◆ Stored data:
"""
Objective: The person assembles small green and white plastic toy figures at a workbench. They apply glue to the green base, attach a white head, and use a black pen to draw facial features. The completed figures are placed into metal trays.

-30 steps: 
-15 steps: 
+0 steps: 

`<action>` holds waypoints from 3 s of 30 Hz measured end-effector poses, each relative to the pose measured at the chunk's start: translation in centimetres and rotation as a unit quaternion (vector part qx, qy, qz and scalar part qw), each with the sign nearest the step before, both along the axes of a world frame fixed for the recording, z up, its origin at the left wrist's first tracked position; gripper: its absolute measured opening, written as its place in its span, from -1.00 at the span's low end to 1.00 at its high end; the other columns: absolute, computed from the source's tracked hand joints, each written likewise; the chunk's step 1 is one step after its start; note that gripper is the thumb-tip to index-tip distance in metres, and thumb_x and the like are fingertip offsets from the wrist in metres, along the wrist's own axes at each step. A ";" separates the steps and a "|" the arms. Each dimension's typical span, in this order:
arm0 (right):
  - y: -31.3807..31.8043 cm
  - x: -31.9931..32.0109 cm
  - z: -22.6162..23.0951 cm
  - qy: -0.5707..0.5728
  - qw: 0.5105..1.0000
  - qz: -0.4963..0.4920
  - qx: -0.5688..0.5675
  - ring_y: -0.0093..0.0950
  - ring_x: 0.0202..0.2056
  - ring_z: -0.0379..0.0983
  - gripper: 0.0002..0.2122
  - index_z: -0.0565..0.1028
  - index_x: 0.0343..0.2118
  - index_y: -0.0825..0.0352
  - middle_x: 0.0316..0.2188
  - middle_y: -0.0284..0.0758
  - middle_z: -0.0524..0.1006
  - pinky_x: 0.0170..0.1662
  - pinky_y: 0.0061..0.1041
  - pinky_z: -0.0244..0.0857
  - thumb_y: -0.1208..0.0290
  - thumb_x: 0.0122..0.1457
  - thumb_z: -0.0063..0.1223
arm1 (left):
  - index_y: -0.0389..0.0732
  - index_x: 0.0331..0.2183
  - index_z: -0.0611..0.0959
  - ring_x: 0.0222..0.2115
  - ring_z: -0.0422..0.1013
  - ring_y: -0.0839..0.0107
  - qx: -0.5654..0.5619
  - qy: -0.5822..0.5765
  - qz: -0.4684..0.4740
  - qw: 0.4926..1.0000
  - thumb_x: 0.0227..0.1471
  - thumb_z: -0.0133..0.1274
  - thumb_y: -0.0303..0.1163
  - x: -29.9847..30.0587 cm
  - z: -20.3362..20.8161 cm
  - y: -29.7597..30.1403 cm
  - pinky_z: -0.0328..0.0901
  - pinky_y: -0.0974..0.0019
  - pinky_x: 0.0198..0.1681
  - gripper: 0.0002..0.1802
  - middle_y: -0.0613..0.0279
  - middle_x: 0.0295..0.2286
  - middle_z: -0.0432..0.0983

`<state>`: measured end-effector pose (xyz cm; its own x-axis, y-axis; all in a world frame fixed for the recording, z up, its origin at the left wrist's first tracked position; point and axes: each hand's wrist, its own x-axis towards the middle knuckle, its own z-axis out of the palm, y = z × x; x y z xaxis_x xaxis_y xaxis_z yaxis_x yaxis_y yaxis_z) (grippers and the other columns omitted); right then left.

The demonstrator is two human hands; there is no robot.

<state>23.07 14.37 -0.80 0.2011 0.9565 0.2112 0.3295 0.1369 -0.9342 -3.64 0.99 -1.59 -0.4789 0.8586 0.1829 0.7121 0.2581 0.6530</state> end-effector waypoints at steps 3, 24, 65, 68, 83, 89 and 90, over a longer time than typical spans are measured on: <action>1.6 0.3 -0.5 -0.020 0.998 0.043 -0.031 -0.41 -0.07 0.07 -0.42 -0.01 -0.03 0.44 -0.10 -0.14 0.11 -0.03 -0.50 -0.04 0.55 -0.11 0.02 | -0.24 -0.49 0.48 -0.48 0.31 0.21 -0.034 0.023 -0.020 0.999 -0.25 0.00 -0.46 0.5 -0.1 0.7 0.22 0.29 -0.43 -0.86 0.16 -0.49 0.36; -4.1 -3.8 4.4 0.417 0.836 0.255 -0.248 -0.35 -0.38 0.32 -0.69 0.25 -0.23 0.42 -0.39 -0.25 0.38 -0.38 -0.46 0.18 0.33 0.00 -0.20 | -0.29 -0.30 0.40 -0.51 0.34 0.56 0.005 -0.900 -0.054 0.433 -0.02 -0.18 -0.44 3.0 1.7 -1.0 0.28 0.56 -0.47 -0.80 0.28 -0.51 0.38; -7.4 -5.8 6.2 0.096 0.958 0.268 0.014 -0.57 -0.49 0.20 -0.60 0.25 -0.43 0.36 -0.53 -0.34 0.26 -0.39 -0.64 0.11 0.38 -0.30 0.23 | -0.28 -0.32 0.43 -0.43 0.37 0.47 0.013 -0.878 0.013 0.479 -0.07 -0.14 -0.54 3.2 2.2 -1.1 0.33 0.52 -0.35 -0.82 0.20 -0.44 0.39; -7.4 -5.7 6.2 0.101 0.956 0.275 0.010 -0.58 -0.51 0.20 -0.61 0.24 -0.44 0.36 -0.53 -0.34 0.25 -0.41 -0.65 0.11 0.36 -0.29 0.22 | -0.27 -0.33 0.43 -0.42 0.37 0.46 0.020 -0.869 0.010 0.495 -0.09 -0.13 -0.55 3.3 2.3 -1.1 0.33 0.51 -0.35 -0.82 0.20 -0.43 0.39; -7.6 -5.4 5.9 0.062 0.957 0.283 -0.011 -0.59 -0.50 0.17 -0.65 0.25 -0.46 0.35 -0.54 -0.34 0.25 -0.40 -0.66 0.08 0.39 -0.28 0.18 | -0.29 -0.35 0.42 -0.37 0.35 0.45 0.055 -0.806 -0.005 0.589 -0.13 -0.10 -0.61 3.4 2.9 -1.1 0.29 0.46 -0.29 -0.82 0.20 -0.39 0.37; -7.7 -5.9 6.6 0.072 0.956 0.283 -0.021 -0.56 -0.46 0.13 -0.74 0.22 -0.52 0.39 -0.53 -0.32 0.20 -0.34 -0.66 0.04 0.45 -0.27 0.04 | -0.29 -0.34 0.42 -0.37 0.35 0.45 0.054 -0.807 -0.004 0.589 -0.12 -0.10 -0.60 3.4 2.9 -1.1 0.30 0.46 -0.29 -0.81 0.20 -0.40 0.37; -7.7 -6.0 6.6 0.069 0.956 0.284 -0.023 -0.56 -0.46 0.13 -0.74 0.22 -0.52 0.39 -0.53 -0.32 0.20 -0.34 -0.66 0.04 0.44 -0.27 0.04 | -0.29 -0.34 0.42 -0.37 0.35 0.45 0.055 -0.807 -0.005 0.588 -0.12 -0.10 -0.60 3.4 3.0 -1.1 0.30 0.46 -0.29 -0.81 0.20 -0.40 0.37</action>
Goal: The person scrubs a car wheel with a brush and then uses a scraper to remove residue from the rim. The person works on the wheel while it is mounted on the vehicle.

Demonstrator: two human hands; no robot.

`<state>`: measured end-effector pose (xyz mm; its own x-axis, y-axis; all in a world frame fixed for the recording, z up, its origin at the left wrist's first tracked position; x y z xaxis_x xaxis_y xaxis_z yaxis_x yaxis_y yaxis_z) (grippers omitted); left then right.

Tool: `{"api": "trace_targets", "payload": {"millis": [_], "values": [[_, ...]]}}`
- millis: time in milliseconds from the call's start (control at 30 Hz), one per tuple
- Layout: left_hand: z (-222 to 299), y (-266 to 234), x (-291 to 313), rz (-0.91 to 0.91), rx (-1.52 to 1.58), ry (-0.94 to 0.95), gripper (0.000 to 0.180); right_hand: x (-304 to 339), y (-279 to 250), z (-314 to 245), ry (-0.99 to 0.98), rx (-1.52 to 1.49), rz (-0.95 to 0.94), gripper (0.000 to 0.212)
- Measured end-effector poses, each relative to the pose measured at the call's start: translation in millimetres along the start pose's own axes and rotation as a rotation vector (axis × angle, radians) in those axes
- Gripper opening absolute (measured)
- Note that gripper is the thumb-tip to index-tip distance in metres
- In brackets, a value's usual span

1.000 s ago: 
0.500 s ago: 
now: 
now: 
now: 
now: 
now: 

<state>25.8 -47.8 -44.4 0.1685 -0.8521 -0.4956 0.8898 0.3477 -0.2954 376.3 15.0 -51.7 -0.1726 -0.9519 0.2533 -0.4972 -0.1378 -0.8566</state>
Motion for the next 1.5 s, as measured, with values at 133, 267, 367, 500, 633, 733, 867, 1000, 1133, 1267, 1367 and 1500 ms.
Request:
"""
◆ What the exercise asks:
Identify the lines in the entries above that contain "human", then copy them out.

◆ Task response:
The demonstrator is two human hands; there is no robot.
Demonstrator: two human hands; no robot.

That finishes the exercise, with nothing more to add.